» **WHAT YOU ARE ASKED TO DO**
What is needed is each line of the data below that holds the string "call".

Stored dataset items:
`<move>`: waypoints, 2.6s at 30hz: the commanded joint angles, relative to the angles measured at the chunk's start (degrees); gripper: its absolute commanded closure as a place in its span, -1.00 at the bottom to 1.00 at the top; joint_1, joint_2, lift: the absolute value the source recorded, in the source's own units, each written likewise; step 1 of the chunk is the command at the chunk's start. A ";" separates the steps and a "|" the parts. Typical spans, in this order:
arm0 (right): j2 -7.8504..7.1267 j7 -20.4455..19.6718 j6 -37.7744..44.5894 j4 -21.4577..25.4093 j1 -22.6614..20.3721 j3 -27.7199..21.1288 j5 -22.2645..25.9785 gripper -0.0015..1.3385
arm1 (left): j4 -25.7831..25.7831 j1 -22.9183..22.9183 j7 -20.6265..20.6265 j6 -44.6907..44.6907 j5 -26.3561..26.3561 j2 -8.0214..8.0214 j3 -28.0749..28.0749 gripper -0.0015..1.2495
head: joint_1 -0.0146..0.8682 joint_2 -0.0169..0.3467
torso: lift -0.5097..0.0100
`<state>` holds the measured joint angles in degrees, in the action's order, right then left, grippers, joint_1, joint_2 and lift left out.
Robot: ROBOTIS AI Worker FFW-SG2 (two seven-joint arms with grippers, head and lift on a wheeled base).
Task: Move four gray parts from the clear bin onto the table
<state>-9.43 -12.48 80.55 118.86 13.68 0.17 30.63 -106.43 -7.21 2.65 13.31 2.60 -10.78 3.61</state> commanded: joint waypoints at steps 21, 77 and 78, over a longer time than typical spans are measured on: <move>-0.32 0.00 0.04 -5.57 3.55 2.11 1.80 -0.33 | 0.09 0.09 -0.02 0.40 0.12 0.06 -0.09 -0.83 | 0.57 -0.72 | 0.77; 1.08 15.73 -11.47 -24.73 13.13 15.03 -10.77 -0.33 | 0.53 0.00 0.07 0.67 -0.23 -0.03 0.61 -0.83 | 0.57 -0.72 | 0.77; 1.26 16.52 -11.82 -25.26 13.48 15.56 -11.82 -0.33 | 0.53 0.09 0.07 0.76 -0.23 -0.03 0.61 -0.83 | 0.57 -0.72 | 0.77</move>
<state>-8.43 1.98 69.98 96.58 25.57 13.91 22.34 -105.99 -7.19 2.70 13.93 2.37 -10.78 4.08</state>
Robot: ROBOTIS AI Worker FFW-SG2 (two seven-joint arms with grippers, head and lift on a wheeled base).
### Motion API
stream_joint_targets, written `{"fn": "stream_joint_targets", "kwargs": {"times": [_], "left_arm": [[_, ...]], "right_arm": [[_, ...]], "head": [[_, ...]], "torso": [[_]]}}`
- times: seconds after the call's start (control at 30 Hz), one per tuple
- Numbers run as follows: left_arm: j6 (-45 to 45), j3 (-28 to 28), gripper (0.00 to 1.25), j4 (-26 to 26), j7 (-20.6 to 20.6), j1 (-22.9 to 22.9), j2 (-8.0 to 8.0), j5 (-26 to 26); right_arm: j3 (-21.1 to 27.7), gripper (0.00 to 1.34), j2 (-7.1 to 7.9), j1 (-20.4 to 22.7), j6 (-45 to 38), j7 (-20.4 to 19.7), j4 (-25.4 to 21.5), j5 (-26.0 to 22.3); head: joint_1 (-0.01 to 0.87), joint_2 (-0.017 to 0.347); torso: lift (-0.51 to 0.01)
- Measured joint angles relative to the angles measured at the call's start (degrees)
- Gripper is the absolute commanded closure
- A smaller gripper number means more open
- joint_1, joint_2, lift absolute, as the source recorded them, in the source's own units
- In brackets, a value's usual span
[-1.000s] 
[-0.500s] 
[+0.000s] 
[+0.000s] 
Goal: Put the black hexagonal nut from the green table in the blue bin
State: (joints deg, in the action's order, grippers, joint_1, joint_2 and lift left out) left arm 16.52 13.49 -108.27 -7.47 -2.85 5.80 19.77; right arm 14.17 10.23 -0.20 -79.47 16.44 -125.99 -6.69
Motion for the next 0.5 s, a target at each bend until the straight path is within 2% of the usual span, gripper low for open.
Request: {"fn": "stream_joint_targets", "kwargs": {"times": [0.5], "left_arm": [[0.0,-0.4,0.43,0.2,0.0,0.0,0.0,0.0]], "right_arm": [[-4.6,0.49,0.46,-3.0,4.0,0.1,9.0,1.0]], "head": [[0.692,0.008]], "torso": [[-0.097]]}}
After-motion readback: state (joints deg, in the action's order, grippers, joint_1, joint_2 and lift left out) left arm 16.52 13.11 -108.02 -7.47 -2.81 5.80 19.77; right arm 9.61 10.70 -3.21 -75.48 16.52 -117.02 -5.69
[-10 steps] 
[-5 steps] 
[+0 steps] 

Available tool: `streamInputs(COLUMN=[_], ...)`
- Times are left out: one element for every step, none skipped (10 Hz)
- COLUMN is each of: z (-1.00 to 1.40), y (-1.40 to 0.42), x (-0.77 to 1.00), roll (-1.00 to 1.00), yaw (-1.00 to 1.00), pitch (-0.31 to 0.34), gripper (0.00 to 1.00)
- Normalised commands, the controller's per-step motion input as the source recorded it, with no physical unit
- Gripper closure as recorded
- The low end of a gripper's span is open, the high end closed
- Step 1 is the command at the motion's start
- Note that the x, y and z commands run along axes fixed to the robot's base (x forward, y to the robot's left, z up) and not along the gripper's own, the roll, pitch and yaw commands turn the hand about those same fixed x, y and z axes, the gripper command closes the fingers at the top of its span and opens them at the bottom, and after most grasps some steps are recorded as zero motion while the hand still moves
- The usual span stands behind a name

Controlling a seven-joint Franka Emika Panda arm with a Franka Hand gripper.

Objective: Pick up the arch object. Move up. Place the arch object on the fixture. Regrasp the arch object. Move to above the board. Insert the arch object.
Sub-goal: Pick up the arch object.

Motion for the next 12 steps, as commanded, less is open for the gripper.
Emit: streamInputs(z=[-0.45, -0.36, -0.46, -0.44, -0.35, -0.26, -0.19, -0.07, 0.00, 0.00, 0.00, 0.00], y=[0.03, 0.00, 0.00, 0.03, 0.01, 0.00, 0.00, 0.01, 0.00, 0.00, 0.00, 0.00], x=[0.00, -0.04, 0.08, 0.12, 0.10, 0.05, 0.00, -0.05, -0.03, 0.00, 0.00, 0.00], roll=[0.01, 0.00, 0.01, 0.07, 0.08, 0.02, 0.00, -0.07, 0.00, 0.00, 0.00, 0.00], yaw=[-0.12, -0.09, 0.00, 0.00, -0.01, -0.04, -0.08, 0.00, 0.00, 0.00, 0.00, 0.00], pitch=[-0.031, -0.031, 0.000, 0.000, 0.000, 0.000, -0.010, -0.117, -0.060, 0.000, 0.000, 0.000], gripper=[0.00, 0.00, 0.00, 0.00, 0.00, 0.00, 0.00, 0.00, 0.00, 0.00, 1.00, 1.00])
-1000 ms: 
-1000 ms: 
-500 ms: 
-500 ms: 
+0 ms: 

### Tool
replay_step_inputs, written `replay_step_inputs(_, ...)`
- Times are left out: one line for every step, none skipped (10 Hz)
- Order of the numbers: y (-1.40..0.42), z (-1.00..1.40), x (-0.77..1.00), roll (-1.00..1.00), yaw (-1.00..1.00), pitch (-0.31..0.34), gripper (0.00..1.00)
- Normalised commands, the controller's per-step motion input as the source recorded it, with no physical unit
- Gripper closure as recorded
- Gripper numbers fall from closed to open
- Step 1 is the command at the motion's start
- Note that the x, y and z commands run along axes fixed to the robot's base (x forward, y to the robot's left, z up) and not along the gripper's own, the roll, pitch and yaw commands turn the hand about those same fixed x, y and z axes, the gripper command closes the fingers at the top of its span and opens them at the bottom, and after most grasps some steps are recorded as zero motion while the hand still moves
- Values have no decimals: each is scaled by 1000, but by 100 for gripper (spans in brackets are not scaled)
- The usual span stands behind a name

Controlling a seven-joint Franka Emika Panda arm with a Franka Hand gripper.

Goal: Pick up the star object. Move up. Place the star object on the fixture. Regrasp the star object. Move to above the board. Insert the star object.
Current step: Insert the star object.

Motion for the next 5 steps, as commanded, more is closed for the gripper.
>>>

» **TASK SOLUTION**
- times: seconds after the call's start (control at 30 Hz), one per tuple
- Measured joint angles relative to the angles measured at the call's start (degrees)

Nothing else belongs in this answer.